Saturday, January 18, 2014

Tatiana

Tatiana
by Martin Cruz Smith
Simon & Schuster, 2013.  290 pgs. Mystery

Martin Cruz Smith's latest Arkady Renko mystery begins with a murder. A young and full-of-himself young man is intercepted as he cycles down the road outside Kaliningrad after having served as an interpreter at a secret meeting. Apparently his notes from that meeting are suddenly in high demand, even though they are designed to be indecipherable to anyone but him. A short time later, Tatiana Petrovna, a brilliant and daring journalist, dies in a fall from her sixth floor apartment (think the real-life Anna Politkovskaya, only without guns). The official line is that Petrovna killed herself; Arkady Renko thinks not and begins to investigate at the same time as he is trying to figure out who killed billionaire mobster Grisha Grigorenko with a bullet to the head.

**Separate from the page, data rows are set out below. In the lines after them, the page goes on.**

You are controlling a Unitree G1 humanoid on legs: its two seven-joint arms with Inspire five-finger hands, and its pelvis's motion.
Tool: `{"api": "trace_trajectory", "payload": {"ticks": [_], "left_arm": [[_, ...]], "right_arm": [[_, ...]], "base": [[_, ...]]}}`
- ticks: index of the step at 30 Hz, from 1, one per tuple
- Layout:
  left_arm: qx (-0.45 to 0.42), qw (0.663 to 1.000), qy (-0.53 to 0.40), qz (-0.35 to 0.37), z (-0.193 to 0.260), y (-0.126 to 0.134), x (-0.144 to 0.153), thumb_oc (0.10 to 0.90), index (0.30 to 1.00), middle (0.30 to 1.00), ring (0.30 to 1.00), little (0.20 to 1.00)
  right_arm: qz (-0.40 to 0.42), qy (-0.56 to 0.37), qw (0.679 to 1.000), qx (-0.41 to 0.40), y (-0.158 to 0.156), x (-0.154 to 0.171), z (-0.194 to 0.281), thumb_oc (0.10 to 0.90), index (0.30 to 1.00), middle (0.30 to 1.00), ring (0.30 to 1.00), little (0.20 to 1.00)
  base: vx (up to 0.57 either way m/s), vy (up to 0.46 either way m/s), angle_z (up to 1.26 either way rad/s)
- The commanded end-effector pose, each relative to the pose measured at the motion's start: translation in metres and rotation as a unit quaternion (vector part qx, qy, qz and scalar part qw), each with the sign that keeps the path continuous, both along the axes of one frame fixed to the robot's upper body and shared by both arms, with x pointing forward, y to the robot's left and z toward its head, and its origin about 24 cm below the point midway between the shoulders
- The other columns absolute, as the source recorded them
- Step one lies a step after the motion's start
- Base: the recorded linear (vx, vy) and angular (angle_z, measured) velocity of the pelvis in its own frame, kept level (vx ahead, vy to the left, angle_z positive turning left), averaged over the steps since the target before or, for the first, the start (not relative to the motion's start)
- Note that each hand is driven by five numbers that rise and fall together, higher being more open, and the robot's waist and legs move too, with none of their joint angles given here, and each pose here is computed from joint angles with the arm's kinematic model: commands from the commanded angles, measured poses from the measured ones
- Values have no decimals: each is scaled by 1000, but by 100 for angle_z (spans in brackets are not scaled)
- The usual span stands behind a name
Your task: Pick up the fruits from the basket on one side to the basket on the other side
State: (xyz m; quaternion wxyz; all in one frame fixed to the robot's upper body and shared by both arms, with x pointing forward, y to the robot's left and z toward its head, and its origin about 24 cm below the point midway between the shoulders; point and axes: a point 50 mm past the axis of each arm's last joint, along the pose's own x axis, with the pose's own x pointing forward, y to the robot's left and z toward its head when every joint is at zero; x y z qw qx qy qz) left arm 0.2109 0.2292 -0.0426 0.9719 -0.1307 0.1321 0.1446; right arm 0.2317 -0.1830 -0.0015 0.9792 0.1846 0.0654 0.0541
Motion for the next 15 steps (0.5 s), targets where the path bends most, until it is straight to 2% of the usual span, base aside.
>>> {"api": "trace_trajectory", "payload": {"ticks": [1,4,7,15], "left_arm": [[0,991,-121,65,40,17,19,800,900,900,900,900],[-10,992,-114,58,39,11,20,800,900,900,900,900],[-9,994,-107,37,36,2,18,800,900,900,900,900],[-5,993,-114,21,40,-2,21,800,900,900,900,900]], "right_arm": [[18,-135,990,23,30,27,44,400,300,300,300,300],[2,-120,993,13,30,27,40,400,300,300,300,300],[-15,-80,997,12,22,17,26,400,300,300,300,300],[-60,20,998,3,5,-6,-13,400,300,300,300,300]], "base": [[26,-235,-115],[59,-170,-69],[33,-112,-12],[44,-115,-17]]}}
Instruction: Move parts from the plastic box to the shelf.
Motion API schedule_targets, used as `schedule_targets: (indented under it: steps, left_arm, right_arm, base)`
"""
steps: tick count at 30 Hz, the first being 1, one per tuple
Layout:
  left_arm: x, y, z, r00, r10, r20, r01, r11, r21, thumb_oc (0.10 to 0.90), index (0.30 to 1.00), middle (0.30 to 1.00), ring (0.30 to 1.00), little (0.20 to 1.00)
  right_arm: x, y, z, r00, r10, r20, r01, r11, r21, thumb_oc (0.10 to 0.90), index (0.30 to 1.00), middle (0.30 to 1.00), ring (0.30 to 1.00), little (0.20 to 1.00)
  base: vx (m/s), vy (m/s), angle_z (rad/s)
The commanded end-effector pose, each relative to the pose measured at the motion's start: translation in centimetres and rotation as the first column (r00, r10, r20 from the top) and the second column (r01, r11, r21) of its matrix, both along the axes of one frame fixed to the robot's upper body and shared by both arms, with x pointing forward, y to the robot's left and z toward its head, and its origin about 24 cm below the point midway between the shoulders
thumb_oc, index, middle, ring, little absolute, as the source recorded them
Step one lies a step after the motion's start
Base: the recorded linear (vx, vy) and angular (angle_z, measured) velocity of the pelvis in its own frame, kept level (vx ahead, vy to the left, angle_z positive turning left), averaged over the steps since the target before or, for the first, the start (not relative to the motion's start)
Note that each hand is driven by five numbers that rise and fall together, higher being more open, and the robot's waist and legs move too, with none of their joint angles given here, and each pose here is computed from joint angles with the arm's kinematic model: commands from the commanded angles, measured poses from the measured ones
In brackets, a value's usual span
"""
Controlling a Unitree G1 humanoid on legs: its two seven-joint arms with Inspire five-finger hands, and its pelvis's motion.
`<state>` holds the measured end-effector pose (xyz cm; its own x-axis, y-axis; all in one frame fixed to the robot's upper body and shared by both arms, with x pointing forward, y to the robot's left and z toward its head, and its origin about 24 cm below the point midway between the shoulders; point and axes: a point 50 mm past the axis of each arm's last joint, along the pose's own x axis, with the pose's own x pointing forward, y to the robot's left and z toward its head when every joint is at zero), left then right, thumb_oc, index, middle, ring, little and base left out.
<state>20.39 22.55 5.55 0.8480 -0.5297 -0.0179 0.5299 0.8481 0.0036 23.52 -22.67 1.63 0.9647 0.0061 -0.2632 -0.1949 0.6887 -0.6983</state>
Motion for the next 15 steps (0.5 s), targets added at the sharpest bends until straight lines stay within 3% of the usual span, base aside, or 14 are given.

Inexplicably, the young cyclist's notebook becomes important.  Who has it?  And was Tatiana killed for her knowledge of it?  And why does Grisha Grigorenko's son Alexi suddenly want it? In one of the most satisfying of his ever-satisfying Arkady Renko books, Smith takes his hero to Kaliningrad, the most crime-ridden and corrupt of all Russian cities, where he is pursued by a homicidal butcher, and various thugs who think he has the notebook. But in the meantime, someone very close to Arkady is deciphering its contents. One of the best of Smith's Arkady Renko series, which is high praise, indeed, Tatiana is thrilling, atmospheric, and deeply satisfying.